▶ _Records to use_
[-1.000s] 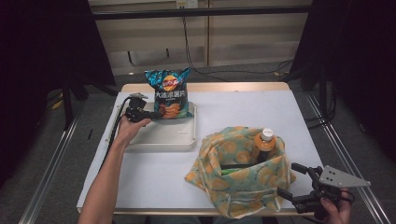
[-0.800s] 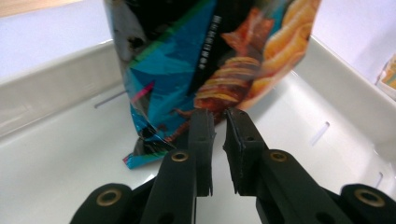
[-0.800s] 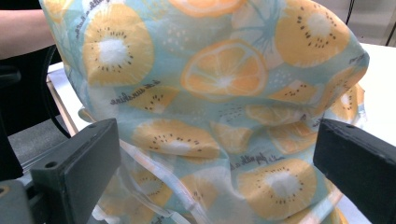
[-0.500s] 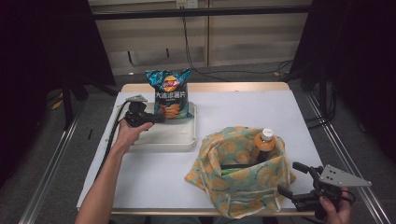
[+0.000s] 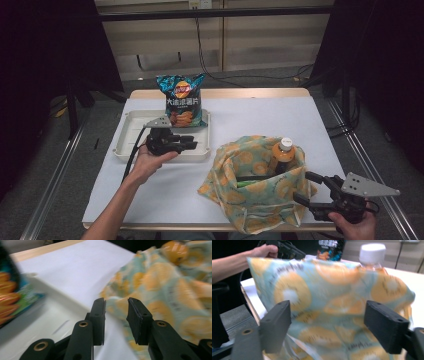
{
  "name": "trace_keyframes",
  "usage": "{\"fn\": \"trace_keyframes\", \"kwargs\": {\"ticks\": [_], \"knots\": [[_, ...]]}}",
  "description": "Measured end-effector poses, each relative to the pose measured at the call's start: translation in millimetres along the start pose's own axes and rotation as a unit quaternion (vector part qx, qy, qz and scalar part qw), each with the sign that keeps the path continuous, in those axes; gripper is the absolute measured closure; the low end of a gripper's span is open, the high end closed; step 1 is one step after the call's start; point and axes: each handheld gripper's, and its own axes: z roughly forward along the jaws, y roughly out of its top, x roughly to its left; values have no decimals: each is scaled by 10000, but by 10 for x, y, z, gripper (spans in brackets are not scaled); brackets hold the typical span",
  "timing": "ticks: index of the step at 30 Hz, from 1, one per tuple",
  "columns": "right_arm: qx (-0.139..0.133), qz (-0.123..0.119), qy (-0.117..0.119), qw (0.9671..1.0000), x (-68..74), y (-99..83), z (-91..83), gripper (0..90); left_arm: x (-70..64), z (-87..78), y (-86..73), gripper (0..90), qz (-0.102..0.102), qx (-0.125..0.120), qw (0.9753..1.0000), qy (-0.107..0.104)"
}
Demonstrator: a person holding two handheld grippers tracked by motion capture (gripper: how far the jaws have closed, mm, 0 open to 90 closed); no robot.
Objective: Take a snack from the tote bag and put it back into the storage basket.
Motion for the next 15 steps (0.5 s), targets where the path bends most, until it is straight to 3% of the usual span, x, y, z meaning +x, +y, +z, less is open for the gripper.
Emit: {"fn": "trace_keyframes", "kwargs": {"ticks": [7, 15], "knots": [[-125, -77, 406, 9991, -3, 296, 18, 243, -393, 95, 81, 676, 183, -238, 9983, -491], [18, -194, 826, 9964, 30, 471, 263, 195, -756, 262, 240, 617, 507, -247, 9947, -865]]}}
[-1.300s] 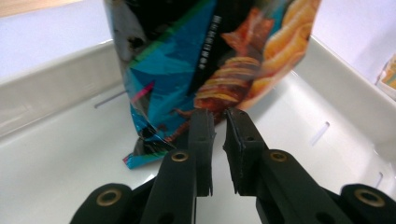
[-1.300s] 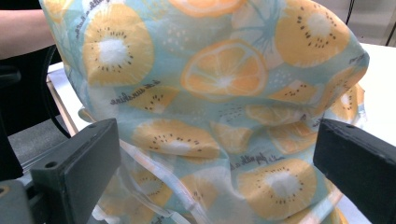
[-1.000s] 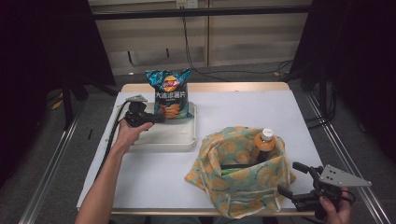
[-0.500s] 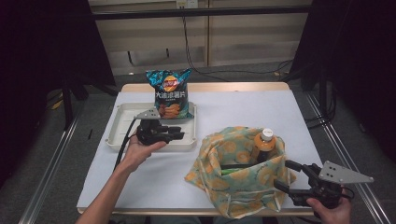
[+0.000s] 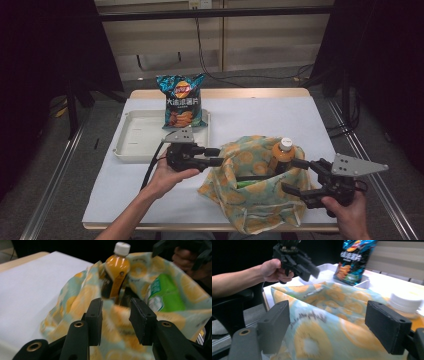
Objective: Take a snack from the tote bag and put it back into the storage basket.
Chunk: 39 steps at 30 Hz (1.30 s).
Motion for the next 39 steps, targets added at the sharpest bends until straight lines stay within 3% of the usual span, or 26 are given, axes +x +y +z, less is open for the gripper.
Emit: {"fn": "trace_keyframes", "kwargs": {"ticks": [4, 9, 16, 18, 24, 26, 27, 31, 34, 39], "knots": [[-53, -133, 127, 9998, 19, 75, 86, 202, -113, 107, 103, 597, 108, -104, 9997, -212], [311, -170, 298, 9989, 49, -19, 180, 273, -260, 255, 101, 541, 144, -31, 9989, -443], [327, -144, 286, 9990, 174, -212, 83, 431, -494, 330, 85, 460, 455, 246, 9968, -618], [297, -156, 312, 9989, 193, -232, 49, 501, -534, 368, 36, 452, 440, 369, 9962, -656], [352, -172, 308, 9988, 240, -313, 27, 596, -609, 366, -18, 431, 623, 383, 9942, -789], [300, -113, 325, 9990, 230, -335, 24, 599, -641, 386, -33, 406, 648, 431, 9927, -924], [305, -100, 323, 9990, 222, -342, 26, 600, -656, 394, -38, 404, 716, 479, 9927, -846], [283, -68, 305, 9991, 193, -349, 38, 592, -650, 445, -72, 375, 774, 565, 9918, -849], [279, -79, 321, 9991, 194, -345, 48, 560, -593, 495, -103, 379, 735, 683, 9930, -625], [267, -96, 178, 9994, 192, -361, 25, 436, -479, 597, -171, 477, 791, 772, 9929, -429]]}}
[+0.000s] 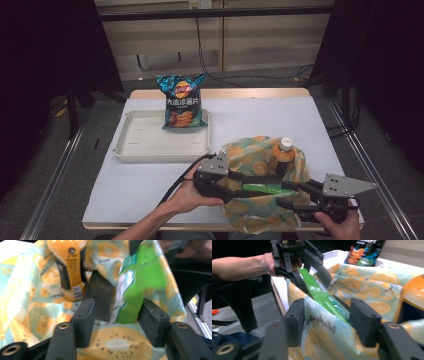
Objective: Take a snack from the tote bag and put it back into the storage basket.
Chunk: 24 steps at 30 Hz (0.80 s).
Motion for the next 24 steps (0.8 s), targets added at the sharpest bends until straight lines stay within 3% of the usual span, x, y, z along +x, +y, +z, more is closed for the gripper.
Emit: {"fn": "trace_keyframes", "kwargs": {"ticks": [3, 7, 9, 11, 15, 19, 20, 24], "knots": [[63, 27, -237, 9997, -11, -34, -13, 352, 43, 71, 3, 482, 0, -7, 10000, -32], [215, 81, -195, 9995, -27, -105, 40, 370, 72, 123, 56, 485, 35, -28, 10000, -59], [307, 28, -166, 9994, -18, -118, 77, 381, 65, 157, 63, 529, 108, -7, 9999, -55], [352, 20, -147, 9993, -6, -127, 96, 388, 73, 192, 30, 578, 51, -88, 9998, -189], [412, 46, -109, 9991, -5, -159, 119, 411, 72, 207, -28, 701, 109, -175, 9996, -172], [491, 79, -100, 9987, -34, -206, 145, 416, 92, 242, -92, 669, -28, -292, 9996, -50], [515, 86, -103, 9986, -40, -214, 153, 416, 104, 246, -103, 682, 38, -244, 9997, -64], [539, 66, -100, 9985, -41, -227, 162, 414, 112, 253, -104, 709, -30, -246, 9996, -109]]}}
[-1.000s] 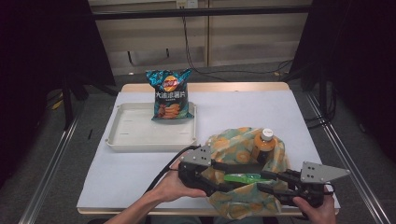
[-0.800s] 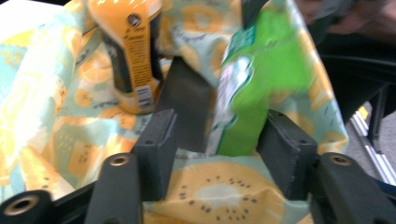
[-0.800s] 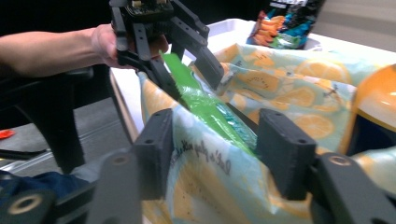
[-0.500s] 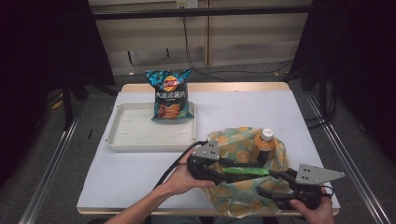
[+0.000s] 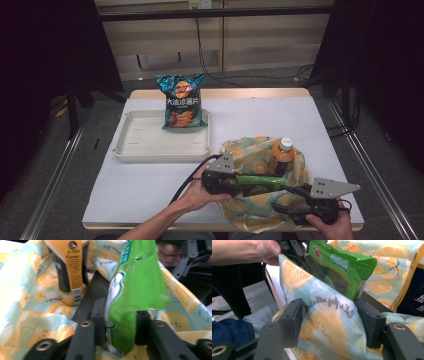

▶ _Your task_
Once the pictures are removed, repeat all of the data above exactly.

▶ _Solved exercise_
[-1.000s] 
[-0.800s] 
[-0.800s] 
[-0.500s] 
[+0.000s] 
{
  "name": "trace_keyframes",
  "usage": "{\"fn\": \"trace_keyframes\", \"kwargs\": {\"ticks\": [_], \"knots\": [[_, ...]]}}",
  "description": "Measured end-effector poses, each relative to the pose measured at the call's start: translation in millimetres along the start pose's own axes and rotation as a unit quaternion (vector part qx, qy, qz and scalar part qw), each with the sign that keeps the path continuous, in those axes; gripper is the absolute measured closure; the low end of a gripper's span is open, the high end closed; step 1 is one step after the call's start; point and axes: each handheld gripper's, and its own axes: z roughly forward along the jaws, y roughly out of its top, x roughly to its left; values have no decimals: each is scaled by 10000, but by 10 for x, y, z, gripper (spans in brackets are not scaled); brackets hold the typical span",
  "timing": "ticks: index of the step at 30 Hz, from 1, one per tuple",
  "columns": "right_arm: qx (-0.139..0.133), qz (-0.123..0.119), qy (-0.117..0.119), qw (0.9671..1.0000), x (-68..74), y (-99..83), z (-91..83), gripper (0..90); left_arm: x (-70..64), z (-87..78), y (-86..73), gripper (0..90), qz (-0.102..0.102), qx (-0.125..0.120), qw (0.9753..1.0000), qy (-0.107..0.104)"
}
Demonstrator: a person holding two handheld grippers tracked by motion capture (gripper: how far the jaws have closed, mm, 0 open to 90 closed); no robot.
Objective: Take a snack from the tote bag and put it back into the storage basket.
Motion for the next 15 steps (0.5 s), targets where the path bends most, until it is straight to 3% of the usual span, x, y, z meaning +x, +y, +z, less is open for the gripper.
Emit: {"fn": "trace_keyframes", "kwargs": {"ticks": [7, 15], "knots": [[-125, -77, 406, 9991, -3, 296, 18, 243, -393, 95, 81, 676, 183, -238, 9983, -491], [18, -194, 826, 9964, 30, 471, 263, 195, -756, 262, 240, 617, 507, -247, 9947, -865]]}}
[-1.300s] 
[-1.300s] 
[-1.000s] 
[-0.500s] 
[+0.000s] 
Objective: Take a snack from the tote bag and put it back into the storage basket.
Chunk: 39 steps at 30 Hz (1.30 s).
Motion for the next 39 steps, targets added at the sharpest bends until straight lines stay within 3% of the usual span, or 26 are given, axes +x +y +z, less is open for the gripper.
Emit: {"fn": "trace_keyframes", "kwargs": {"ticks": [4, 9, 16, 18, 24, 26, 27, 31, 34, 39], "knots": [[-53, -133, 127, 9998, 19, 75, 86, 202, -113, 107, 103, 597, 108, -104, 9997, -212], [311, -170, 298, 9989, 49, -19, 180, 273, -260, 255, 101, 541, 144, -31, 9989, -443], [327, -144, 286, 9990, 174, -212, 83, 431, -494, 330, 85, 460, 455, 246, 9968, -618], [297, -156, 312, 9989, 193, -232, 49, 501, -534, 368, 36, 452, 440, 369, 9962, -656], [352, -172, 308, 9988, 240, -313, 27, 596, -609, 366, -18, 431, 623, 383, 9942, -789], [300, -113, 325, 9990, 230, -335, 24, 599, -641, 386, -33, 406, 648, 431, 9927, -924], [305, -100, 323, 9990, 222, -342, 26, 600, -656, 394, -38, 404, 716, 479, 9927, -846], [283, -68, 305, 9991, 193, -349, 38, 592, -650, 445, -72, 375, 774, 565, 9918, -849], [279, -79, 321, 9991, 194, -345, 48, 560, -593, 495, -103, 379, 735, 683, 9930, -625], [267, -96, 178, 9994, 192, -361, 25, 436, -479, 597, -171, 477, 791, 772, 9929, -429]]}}
[+0.000s] 
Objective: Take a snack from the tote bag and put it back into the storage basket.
Chunk: 24 steps at 30 Hz (0.80 s).
Motion for the next 24 steps (0.8 s), targets added at the sharpest bends until straight lines stay within 3% of the usual span, x, y, z along +x, +y, +z, more is closed for the gripper.
Emit: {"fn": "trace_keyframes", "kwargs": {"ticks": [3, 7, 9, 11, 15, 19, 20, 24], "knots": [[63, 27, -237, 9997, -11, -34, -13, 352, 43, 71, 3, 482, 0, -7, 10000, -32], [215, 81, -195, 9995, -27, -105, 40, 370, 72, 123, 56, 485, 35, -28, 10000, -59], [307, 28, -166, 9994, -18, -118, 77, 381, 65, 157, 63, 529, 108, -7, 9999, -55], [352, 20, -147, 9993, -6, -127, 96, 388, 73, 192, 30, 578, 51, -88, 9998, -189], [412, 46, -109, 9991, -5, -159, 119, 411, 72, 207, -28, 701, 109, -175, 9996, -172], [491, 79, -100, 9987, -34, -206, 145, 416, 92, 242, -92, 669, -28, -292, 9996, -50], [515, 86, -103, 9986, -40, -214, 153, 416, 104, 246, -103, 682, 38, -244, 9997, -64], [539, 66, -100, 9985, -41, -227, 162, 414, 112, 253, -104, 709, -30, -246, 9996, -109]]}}
[-1.000s] 
[-0.800s] 
[-0.800s] 
[-0.500s] 
[+0.000s] 

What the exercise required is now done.